When watch collector Pascal Raffy bought the venerable Swiss brand, he infused fresh energy into the company—and himself
By the age of 36, Pascal Raffy, a French pharmaceutical executive, was enjoying early retirement, and keeping an eye out for investments. Knowing Raffy was a passionate watch collector, with hundreds of vintage timepieces, an investment banker friend would often tempt him with opportunities in the watch world. Each time, Raffy would decline—until one day his friend insisted Raffy do a blind touch test with a timepiece.
“My friend put it, with several of my other watches, under a cloth,” Raffy recalls. “One by one, I felt those watches, and when my hand fell on one of them, I knew it was truly different. I felt the crown at the top of the strap and realised this was a watch with its own identity. Then I looked at it, and in a nanosecond it talked to me. I took my loupe and saw that it was a beautiful piece of horology. It had substance. I was interested.”
And he had the means to make a significant investment. At 25, Raffy bought into a family-run French pharma company, where, after a merger, he became head of the firm Synthélabo. After several successful years in France, Raffy expanded Synthélabo into North Africa, where he began the production of drugs and built facilities for marketing and distributing them on the continent.
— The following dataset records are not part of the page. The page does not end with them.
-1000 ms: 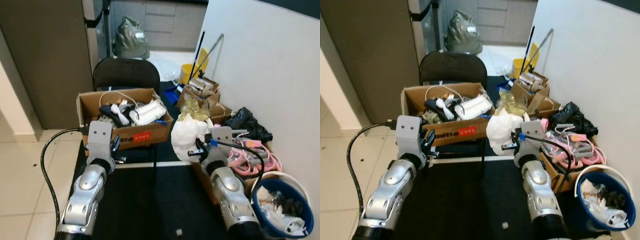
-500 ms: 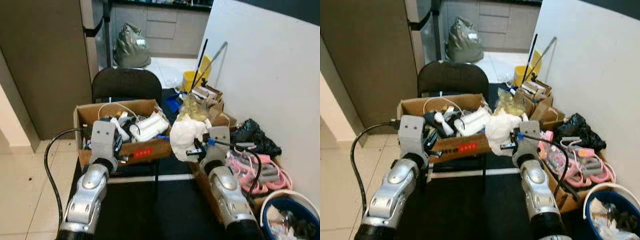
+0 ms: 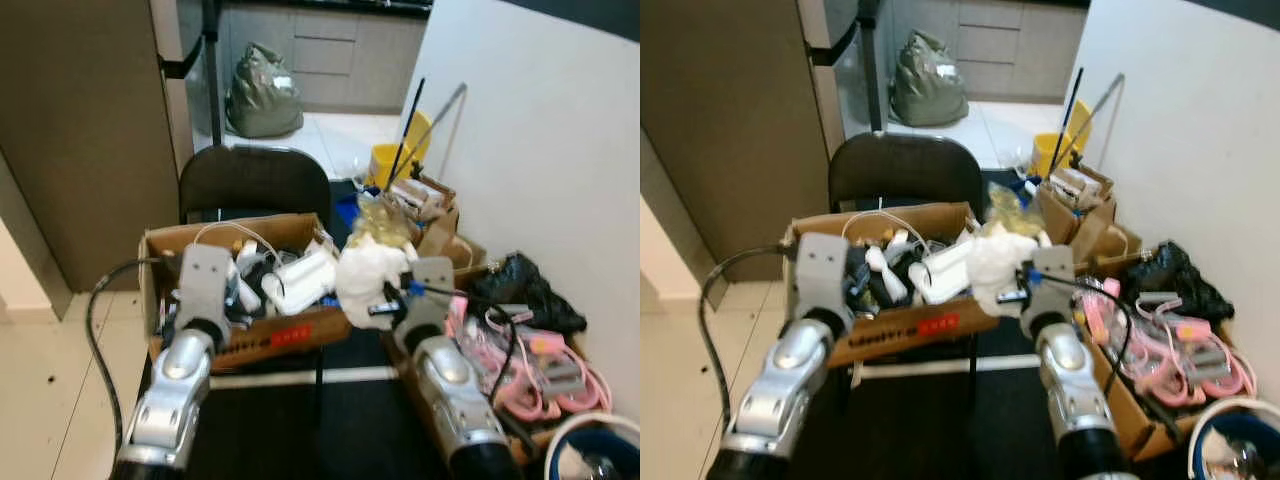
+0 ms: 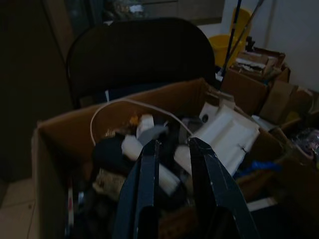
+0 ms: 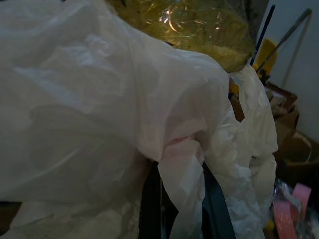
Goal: Picking trash to rubbish bin
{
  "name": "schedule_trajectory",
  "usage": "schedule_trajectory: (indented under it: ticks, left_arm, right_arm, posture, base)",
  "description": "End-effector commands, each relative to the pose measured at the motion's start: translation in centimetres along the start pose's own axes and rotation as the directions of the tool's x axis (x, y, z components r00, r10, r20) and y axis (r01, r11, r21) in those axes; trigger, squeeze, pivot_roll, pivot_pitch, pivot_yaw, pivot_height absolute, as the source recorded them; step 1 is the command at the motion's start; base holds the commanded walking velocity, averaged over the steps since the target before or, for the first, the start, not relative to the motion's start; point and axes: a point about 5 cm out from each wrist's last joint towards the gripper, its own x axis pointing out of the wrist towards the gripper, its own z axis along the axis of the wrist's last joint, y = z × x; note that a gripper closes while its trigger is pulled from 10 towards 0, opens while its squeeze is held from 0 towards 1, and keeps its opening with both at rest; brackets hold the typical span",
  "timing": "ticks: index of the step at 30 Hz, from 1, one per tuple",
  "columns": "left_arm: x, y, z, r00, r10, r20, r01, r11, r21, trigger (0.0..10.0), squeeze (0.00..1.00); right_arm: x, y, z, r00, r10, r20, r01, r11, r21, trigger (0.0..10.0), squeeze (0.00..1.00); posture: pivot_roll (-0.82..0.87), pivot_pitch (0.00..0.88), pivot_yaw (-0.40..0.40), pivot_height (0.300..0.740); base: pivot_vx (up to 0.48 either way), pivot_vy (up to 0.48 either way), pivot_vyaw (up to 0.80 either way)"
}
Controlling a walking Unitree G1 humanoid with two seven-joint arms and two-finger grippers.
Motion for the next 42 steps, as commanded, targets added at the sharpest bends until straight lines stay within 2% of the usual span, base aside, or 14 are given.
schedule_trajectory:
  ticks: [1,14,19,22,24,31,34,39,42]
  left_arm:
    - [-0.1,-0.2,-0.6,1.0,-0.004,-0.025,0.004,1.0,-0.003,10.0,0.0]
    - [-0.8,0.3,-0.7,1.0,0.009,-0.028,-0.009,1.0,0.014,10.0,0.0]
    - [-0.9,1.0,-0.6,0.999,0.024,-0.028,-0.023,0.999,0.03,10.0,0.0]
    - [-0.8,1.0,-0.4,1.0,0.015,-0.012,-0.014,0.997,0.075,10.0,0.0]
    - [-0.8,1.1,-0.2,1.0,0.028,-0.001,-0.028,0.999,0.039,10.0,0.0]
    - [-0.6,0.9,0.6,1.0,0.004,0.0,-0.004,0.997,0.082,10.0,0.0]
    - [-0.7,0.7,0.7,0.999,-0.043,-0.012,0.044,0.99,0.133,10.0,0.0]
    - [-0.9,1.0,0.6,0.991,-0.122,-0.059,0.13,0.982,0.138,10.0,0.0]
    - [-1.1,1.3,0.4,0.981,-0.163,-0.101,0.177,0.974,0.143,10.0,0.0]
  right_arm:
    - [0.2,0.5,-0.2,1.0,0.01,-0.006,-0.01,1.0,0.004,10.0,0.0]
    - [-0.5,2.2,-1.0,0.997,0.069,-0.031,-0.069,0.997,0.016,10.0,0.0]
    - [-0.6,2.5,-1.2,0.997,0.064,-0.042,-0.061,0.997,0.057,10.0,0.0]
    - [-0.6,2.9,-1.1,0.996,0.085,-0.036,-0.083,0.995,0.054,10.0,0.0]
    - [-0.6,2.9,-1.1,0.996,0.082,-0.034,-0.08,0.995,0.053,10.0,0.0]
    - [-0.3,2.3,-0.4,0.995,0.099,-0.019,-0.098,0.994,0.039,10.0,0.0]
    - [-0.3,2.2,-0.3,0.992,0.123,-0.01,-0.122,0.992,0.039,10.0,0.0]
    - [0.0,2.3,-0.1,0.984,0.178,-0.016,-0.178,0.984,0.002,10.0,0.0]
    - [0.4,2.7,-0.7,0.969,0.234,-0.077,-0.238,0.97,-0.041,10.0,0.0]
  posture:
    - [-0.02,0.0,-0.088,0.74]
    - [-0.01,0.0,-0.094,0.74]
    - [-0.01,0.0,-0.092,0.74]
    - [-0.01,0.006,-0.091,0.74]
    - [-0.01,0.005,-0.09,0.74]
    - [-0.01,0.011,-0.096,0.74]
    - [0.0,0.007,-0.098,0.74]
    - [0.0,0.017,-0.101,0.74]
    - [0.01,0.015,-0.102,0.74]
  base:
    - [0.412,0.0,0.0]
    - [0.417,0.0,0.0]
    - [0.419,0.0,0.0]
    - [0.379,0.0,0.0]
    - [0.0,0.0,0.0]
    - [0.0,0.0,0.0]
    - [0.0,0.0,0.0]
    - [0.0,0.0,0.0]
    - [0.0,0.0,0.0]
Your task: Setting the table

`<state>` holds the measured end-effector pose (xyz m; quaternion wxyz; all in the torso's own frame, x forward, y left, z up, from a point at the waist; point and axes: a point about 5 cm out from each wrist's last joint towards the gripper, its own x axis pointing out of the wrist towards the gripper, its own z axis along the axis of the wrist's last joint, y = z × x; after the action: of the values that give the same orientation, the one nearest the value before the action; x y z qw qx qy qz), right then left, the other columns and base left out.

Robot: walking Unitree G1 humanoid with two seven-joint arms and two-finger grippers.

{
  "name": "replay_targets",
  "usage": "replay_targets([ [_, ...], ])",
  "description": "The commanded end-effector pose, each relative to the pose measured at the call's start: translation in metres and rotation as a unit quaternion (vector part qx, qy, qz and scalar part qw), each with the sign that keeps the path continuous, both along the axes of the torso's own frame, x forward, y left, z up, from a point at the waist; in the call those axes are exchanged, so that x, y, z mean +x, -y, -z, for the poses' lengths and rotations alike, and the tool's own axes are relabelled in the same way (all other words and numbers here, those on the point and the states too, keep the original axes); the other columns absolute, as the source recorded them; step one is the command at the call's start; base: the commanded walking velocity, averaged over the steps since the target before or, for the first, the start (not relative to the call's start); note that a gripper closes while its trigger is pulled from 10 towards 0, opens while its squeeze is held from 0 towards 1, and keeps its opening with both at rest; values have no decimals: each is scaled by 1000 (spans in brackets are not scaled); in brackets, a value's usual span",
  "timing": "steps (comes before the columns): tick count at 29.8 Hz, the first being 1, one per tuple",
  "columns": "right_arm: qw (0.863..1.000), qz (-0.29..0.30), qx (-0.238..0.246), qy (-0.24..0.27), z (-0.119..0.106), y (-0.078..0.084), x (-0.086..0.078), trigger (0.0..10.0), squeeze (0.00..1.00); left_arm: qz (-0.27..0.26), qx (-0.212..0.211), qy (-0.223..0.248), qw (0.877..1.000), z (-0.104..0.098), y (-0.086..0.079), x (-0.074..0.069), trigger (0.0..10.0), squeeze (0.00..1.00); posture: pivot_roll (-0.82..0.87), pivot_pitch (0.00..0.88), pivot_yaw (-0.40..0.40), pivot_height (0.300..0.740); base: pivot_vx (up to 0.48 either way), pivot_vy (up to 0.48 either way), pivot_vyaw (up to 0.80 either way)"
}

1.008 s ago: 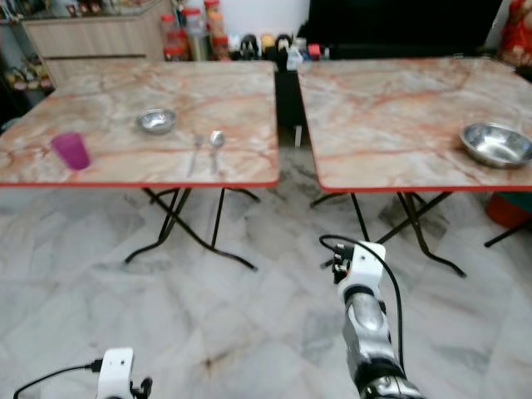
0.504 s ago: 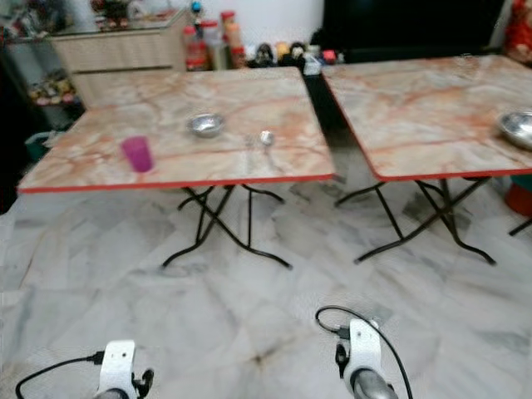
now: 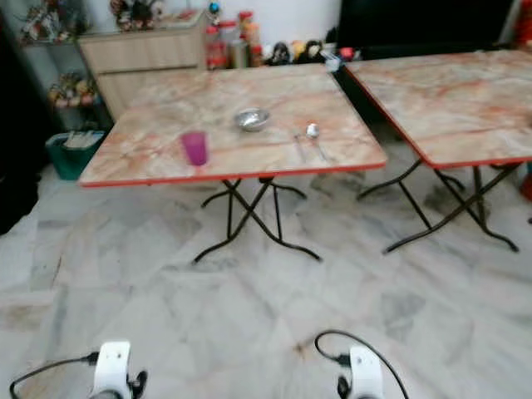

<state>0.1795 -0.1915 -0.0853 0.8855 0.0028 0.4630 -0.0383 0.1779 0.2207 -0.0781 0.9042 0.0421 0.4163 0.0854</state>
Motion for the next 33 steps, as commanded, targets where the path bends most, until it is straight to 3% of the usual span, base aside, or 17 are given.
replay_targets([
  [1, 1000, 11, -8, 10, -4, 7, 6, 10000, 0, 3, 3, 4, 1000, -2, 2, 5, 10000, 0, 15, 0, 34, 719, 0, 0, 0],
  [8, 1000, 15, -3, 13, -4, 5, 7, 10000, 0, 8, -4, -1, 1000, -1, 3, 5, 10000, 0, 14, 0, 31, 719, 0, 0, 0],
  [33, 999, -3, -44, -10, -2, 7, 3, 10000, 0, 13, -5, 3, 1000, -2, 3, 6, 10000, 0, 0, 0, 41, 719, 318, 0, 99],
])
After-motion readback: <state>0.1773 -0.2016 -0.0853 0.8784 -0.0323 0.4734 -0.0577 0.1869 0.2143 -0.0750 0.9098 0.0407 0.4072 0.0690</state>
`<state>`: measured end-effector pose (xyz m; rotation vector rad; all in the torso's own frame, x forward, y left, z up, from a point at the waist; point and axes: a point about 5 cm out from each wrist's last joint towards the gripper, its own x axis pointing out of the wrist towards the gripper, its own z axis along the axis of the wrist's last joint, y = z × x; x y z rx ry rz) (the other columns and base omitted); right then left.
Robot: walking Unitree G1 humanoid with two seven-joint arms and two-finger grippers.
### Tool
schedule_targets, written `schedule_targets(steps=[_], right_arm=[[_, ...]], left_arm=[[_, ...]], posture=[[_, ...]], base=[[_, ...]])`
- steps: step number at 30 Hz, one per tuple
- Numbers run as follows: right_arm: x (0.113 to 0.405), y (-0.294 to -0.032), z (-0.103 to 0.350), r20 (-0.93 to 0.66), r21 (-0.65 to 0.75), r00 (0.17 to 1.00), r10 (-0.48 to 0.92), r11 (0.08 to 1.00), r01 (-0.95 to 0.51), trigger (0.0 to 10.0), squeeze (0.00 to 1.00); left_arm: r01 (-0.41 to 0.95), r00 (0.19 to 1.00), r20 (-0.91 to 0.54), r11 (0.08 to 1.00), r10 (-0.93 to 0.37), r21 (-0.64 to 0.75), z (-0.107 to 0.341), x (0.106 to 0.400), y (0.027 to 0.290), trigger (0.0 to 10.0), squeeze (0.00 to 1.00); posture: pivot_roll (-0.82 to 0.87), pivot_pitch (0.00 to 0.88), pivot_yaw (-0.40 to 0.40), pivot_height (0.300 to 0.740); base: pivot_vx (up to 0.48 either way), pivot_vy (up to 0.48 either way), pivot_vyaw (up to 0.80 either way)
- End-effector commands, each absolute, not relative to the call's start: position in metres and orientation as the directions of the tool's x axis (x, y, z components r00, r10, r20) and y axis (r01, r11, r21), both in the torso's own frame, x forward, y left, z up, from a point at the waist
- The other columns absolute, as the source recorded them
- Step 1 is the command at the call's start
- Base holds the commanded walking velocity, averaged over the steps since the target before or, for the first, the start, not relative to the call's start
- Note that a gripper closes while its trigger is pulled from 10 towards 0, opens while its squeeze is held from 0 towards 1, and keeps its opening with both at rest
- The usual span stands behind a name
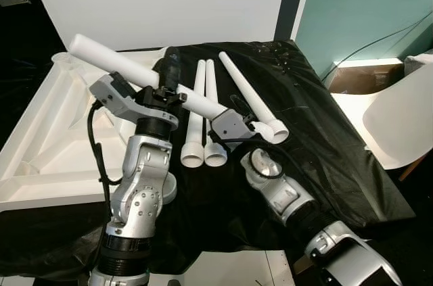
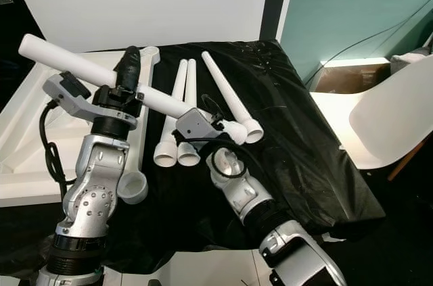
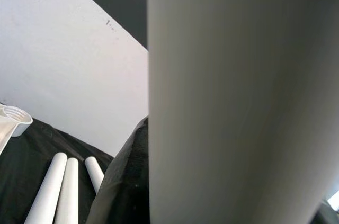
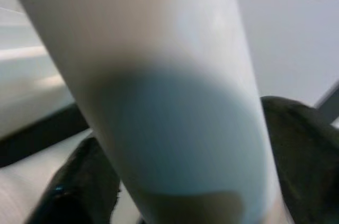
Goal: Building children table
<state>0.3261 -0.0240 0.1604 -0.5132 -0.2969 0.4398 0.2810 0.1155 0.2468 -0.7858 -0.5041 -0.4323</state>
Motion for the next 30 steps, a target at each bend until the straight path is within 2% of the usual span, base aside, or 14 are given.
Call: schedule_targets(steps=[1, 3, 8, 12, 13, 15, 16, 17, 21, 22, 23, 27, 28, 30], right_arm=[[0.328, -0.022, 0.171, 0.143, -0.506, 0.841, 0.522, 0.769, -0.391, 10.0, 0.00], [0.328, -0.022, 0.171, 0.143, -0.506, 0.841, 0.522, 0.769, -0.391, 10.0, 0.00], [0.333, -0.046, 0.186, -0.024, -0.587, 0.744, 0.668, 0.593, -0.551, 10.0, 0.00], [0.333, -0.052, 0.180, -0.087, -0.582, 0.714, 0.695, 0.547, -0.602, 10.0, 0.00], [0.334, -0.055, 0.178, -0.100, -0.579, 0.715, 0.692, 0.544, -0.608, 0.0, 0.00], [0.334, -0.056, 0.177, -0.105, -0.576, 0.714, 0.692, 0.543, -0.611, 0.0, 0.00], [0.334, -0.056, 0.178, -0.105, -0.571, 0.714, 0.692, 0.546, -0.613, 0.0, 0.00], [0.333, -0.055, 0.178, -0.103, -0.565, 0.716, 0.691, 0.552, -0.613, 0.0, 0.00], [0.333, -0.052, 0.179, -0.101, -0.545, 0.728, 0.678, 0.575, -0.610, 0.0, 0.00], [0.334, -0.052, 0.179, -0.096, -0.547, 0.735, 0.671, 0.581, -0.603, 0.0, 0.00], [0.333, -0.052, 0.180, -0.091, -0.548, 0.741, 0.665, 0.588, -0.595, 0.0, 0.00], [0.333, -0.049, 0.183, -0.056, -0.559, 0.763, 0.644, 0.613, -0.558, 0.0, 0.00], [0.331, -0.045, 0.187, 0.043, -0.508, 0.796, 0.604, 0.699, -0.503, 0.0, 0.00], [0.330, -0.044, 0.189, 0.097, -0.460, 0.813, 0.574, 0.750, -0.475, 0.0, 0.00]], left_arm=[[0.757, 0.615, 0.703, 0.519, -0.358, -0.397, 0.257, 0.269, 0.099, 0.0, 0.00], [0.757, 0.615, 0.703, 0.519, -0.358, -0.397, 0.257, 0.269, 0.099, 0.0, 0.00], [0.754, 0.611, 0.715, 0.527, -0.341, -0.393, 0.263, 0.273, 0.104, 0.0, 0.00], [0.750, 0.613, 0.716, 0.530, -0.334, -0.395, 0.263, 0.274, 0.104, 0.0, 0.00], [0.749, 0.614, 0.717, 0.531, -0.330, -0.397, 0.263, 0.274, 0.104, 0.0, 0.00], [0.737, 0.625, 0.712, 0.543, -0.321, -0.403, 0.263, 0.275, 0.104, 0.1, 0.00], [0.727, 0.635, 0.707, 0.552, -0.313, -0.408, 0.262, 0.276, 0.105, 1.8, 0.00], [0.721, 0.641, 0.703, 0.557, -0.308, -0.412, 0.262, 0.277, 0.105, 10.0, 0.00], [0.710, 0.652, 0.697, 0.564, -0.299, -0.422, 0.262, 0.279, 0.106, 10.0, 0.00], [0.698, 0.662, 0.692, 0.572, -0.288, -0.430, 0.261, 0.280, 0.108, 10.0, 0.90], [0.688, 0.671, 0.688, 0.577, -0.276, -0.440, 0.260, 0.281, 0.110, 10.0, 1.00], [0.666, 0.686, 0.682, 0.595, -0.254, -0.449, 0.260, 0.283, 0.112, 10.0, 1.00], [0.654, 0.694, 0.677, 0.607, -0.245, -0.451, 0.262, 0.285, 0.113, 10.0, 0.00], [0.651, 0.697, 0.675, 0.609, -0.244, -0.452, 0.262, 0.286, 0.113, 10.0, 0.00]], posture=[[-0.01, 0.000, 0.015, 0.740], [-0.01, 0.000, 0.015, 0.740], [-0.03, 0.000, 0.013, 0.740], [-0.03, 0.000, 0.009, 0.740], [-0.03, 0.000, 0.009, 0.740], [-0.03, 0.000, 0.008, 0.740], [-0.03, 0.000, 0.009, 0.740], [-0.03, 0.000, 0.010, 0.740], [-0.02, 0.000, 0.010, 0.740], [-0.02, 0.000, 0.011, 0.740], [-0.02, 0.000, 0.012, 0.740], [-0.02, 0.000, 0.013, 0.740], [-0.02, 0.000, 0.016, 0.740], [-0.03, 0.000, 0.017, 0.740]], base=[[0.000, 0.000, 0.00], [0.000, 0.000, 0.00], [0.000, 0.000, 0.00], [0.000, 0.000, 0.00], [0.000, 0.000, 0.00], [0.000, 0.000, 0.00], [0.000, 0.000, 0.00], [0.000, 0.000, 0.00], [0.000, 0.000, 0.00], [0.000, 0.000, 0.00], [0.000, 0.000, 0.00], [0.000, 0.000, 0.00], [0.000, 0.000, 0.00], [0.000, 0.000, 0.00]])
During the 10 years Raffy led Synthélabo, he turned it into the third-largest pharmaceutical group in France. But after his young daughter lamented that he worked too much, he decided to cash out. It took 18 months to organise the sale of Synthélabo to Sanofi, but Raffy wanted to leave the company in good hands. “Whenever you start something in an area of health and caring for human beings—where there is also a moral dimension in addition to the business side—it is very difficult to stop work,” he says.
The retirement was short-lived once Raffy touched that watch under the cloth. The timepiece was made by Bovet. Swiss watchmaker Edouard Bovet had founded the brand in England in 1822, when the Silk Road was flourishing and there was demand in Asia for fine handmade pocket watches.